Entries taken from a collection:
[Start of Attachment]
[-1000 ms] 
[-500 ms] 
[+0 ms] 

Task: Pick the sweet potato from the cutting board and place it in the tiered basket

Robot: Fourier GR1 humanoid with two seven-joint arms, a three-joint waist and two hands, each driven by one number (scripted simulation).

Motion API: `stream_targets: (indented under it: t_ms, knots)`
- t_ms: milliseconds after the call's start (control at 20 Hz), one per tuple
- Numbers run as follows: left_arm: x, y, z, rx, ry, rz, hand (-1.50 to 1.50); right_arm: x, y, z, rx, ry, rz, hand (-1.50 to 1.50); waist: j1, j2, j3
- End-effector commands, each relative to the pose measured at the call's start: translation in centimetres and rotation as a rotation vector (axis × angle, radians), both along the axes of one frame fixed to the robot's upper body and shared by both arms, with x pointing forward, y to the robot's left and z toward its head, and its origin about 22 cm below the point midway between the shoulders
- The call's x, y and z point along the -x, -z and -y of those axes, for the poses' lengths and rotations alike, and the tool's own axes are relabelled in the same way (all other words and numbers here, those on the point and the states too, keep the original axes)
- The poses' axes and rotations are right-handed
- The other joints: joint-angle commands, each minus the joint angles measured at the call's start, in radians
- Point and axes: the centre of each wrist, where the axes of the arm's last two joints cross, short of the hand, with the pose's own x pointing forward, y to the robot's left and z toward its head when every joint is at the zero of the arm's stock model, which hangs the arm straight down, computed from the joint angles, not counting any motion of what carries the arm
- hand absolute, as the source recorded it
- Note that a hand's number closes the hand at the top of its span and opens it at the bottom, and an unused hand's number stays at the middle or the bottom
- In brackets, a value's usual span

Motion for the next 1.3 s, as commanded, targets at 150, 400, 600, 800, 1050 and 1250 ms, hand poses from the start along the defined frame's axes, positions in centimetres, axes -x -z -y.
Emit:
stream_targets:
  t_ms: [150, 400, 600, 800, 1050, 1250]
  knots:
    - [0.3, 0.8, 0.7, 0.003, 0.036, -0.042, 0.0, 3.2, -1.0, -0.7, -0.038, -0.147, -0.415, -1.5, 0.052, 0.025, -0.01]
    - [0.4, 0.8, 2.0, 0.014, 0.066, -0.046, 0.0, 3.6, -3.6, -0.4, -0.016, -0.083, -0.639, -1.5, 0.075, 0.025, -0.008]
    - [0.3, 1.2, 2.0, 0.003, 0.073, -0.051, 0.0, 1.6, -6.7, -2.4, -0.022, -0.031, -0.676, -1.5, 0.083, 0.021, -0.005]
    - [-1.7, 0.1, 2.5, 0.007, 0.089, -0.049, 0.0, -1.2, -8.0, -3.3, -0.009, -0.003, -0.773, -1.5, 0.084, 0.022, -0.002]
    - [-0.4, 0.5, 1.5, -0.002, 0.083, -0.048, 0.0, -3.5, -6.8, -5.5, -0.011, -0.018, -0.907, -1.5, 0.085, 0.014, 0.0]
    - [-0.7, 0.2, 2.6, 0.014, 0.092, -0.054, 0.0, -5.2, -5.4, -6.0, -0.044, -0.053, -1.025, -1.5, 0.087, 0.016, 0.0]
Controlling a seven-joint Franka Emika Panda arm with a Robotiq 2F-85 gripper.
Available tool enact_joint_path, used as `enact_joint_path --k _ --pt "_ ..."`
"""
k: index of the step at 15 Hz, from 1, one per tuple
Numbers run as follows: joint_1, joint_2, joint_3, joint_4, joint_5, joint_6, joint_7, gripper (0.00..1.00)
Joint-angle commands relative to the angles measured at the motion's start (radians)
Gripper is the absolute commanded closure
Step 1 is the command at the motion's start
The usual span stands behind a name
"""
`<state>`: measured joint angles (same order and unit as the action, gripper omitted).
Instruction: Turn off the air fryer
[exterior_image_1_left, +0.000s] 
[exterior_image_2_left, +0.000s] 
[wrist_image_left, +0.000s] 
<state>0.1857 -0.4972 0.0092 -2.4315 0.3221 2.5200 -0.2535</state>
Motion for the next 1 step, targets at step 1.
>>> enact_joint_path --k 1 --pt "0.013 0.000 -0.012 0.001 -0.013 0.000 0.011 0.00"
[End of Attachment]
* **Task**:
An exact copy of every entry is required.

* **Response**:
[-1000 ms] 
[-500 ms] 
[+0 ms] 

Task: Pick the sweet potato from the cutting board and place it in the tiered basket

Robot: Fourier GR1 humanoid with two seven-joint arms, a three-joint waist and two hands, each driven by one number (scripted simulation).

Motion API: `stream_targets: (indented under it: t_ms, knots)`
- t_ms: milliseconds after the call's start (control at 20 Hz), one per tuple
- Numbers run as follows: left_arm: x, y, z, rx, ry, rz, hand (-1.50 to 1.50); right_arm: x, y, z, rx, ry, rz, hand (-1.50 to 1.50); waist: j1, j2, j3
- End-effector commands, each relative to the pose measured at the call's start: translation in centimetres and rotation as a rotation vector (axis × angle, radians), both along the axes of one frame fixed to the robot's upper body and shared by both arms, with x pointing forward, y to the robot's left and z toward its head, and its origin about 22 cm below the point midway between the shoulders
- The call's x, y and z point along the -x, -z and -y of those axes, for the poses' lengths and rotations alike, and the tool's own axes are relabelled in the same way (all other words and numbers here, those on the point and the states too, keep the original axes)
- The poses' axes and rotations are right-handed
- The other joints: joint-angle commands, each minus the joint angles measured at the call's start, in radians
- Point and axes: the centre of each wrist, where the axes of the arm's last two joints cross, short of the hand, with the pose's own x pointing forward, y to the robot's left and z toward its head when every joint is at the zero of the arm's stock model, which hangs the arm straight down, computed from the joint angles, not counting any motion of what carries the arm
- hand absolute, as the source recorded it
- Note that a hand's number closes the hand at the top of its span and opens it at the bottom, and an unused hand's number stays at the middle or the bottom
- In brackets, a value's usual span

Motion for the next 1.3 s, as commanded, targets at 150, 400, 600, 800, 1050 and 1250 ms, hand poses from the start along the defined frame's axes, positions in centimetres, axes -x -z -y.
Emit:
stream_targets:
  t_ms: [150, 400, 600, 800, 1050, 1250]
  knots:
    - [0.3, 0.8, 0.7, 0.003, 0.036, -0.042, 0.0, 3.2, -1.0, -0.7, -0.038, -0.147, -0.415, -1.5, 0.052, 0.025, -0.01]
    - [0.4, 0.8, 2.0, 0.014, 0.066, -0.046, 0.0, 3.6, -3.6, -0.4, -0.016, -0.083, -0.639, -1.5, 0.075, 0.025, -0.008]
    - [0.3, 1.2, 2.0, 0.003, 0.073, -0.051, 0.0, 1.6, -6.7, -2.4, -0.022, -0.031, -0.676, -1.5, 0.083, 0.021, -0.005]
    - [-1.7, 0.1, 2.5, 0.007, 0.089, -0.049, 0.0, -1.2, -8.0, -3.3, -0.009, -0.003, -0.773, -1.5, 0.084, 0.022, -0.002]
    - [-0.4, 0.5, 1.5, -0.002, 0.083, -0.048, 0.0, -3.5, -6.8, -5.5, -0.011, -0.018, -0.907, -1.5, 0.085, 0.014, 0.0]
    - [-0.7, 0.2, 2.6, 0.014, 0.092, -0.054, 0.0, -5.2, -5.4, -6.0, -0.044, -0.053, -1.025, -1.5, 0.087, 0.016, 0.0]
Controlling a seven-joint Franka Emika Panda arm with a Robotiq 2F-85 gripper.
Available tool enact_joint_path, used as `enact_joint_path --k _ --pt "_ ..."`
"""
k: index of the step at 15 Hz, from 1, one per tuple
Numbers run as follows: joint_1, joint_2, joint_3, joint_4, joint_5, joint_6, joint_7, gripper (0.00..1.00)
Joint-angle commands relative to the angles measured at the motion's start (radians)
Gripper is the absolute commanded closure
Step 1 is the command at the motion's start
The usual span stands behind a name
"""
`<state>`: measured joint angles (same order and unit as the action, gripper omitted).
Instruction: Turn off the air fryer
[exterior_image_1_left, +0.000s] 
[exterior_image_2_left, +0.000s] 
[wrist_image_left, +0.000s] 
<state>0.1857 -0.4972 0.0092 -2.4315 0.3221 2.5200 -0.2535</state>
Motion for the next 1 step, targets at step 1.
>>> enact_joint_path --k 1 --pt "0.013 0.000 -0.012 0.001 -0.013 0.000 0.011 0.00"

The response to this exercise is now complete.